Machine learning lies at the interface between computer science and statistics. The aims of machine learning are to develop a set of tools for modelling and understanding complex data sets. Tools of statistical machine learning have become important in many fields, such as marketing, finance and business, as well as in science. The module focuses on the problem of training models to learn from existing data to classify new examples of data. Although other aspects of machine learning will be mentioned, the module focuses on the problem of classification; other topics in machine learning are covered by modules in Computer Science.

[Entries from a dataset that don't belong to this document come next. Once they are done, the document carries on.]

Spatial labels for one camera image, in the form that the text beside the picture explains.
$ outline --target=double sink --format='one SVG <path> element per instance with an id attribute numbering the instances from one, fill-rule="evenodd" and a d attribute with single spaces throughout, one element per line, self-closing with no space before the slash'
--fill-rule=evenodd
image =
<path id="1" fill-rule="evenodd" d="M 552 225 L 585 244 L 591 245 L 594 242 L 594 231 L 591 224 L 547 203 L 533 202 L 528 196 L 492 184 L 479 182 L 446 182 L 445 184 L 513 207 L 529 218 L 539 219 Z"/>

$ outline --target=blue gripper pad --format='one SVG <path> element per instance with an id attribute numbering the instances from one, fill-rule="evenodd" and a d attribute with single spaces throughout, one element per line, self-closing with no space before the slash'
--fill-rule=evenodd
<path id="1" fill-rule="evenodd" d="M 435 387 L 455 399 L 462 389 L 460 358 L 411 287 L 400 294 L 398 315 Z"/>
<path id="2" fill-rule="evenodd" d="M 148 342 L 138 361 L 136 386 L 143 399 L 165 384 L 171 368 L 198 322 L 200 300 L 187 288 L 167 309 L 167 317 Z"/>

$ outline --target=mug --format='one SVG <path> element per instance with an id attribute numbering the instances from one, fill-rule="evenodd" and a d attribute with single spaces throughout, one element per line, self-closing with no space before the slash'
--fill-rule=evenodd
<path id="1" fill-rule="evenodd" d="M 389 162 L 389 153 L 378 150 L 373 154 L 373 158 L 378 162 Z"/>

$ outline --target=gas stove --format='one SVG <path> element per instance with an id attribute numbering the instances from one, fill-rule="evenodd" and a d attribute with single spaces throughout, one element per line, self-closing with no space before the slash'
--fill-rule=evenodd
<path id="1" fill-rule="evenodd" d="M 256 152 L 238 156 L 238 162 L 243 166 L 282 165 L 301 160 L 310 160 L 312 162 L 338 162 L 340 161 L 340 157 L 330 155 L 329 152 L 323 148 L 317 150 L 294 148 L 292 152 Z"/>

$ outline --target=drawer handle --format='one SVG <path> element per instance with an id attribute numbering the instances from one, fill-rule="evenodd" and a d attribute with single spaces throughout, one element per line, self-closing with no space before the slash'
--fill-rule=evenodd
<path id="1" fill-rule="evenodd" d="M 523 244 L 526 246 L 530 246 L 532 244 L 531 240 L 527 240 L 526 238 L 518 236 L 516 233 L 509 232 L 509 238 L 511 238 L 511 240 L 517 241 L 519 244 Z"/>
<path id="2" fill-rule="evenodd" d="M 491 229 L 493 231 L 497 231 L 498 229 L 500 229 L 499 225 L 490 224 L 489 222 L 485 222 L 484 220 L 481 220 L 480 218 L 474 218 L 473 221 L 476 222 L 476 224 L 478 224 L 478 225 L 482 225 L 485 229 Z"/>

Prerequisites: MAS223 (Statistical Inference and Modelling)
No other modules have this module as a prerequisite.

## Outline syllabus

• The main problems of data science and machine learning
• Data sets and data visualisation
• Dimensionality reduction - principal components analysis and introduction to other methods
• The multivariate normal distribution and decision boundaries
• Supervised learning: the classification problem and discriminant analysis
• Model performance: cross-validation; the variance-bias trade-off
• Regression and classification trees
• Ensemble methods and random forests; boosting
• Support vector machines
• Logistic regression, neural networks and deep learning

## Aims

• Introduce students to the main problems in machine learning
• Introduce students to some of the techniques used for solving problems in data science
• Introduce students to neural networks and the main ideas behind "deep learning"
• Introduce students to the principal computer packages involved in machine learning
• Teach students some extensions of univariate statistical techniques to higher-dimensional situations

## Teaching methods

Lectures, lab sheets

20 lectures, no tutorials

## Assessment

Two projects of equal weight

## Full syllabus

1. Introduction to machine learning
The main ideas of machine learning. Computing. Books and other resources.

2. Notation
Basic notation - data frames, variance and correlation matrices.
3. Background mathematics
(Mostly not lectured) Linear algebra. Eigenvalues and eigenvectors. Differentiating with respect to vectors. Constrained optimisation and Lagrange multipliers. Gradient descent. The multivariate normal distribution.
4. Data visualisation
Techniques of scatterplots and other visualisation methods. Esoteric methods: Andrews plots, star plots, Chernoff faces.
5. Principal Components Analysis
Principal components analysis (PCA). Variance or correlation? How many components? Examples and applications.
6. The problems of machine learning in the setting of linear regression
Brief recall of linear models. Model performance. Over- and underfitting. Regularisation. Cross validation.
7. The problems of machine learning and classification
Discriminant rules. Nearest neighbours. Logistic regression. Multiclass extensions. Model peformance.
8. Discriminant analysis
Decision boundary between two multivariate normal distributions. Linear discriminant analysis. Quadratic discriminant analysis.
9. Decision trees and related methods
Regression trees. Classification trees. Ensemble methods. Random forests. Boosting.
10. Support Vector Machines
Separating hyperplanes. Dual formalism. Nonseparable sets. Kernels. Support vector regression.
11. Neural networks
Introduction. Notation. Backpropagation. Variants. Regularisation. Convolutional neural networks.
12. Cluster analysis
Introduction to cluster analysis. Hierarchical methods. Nonhierarchical methods. k-means. DBSCAN.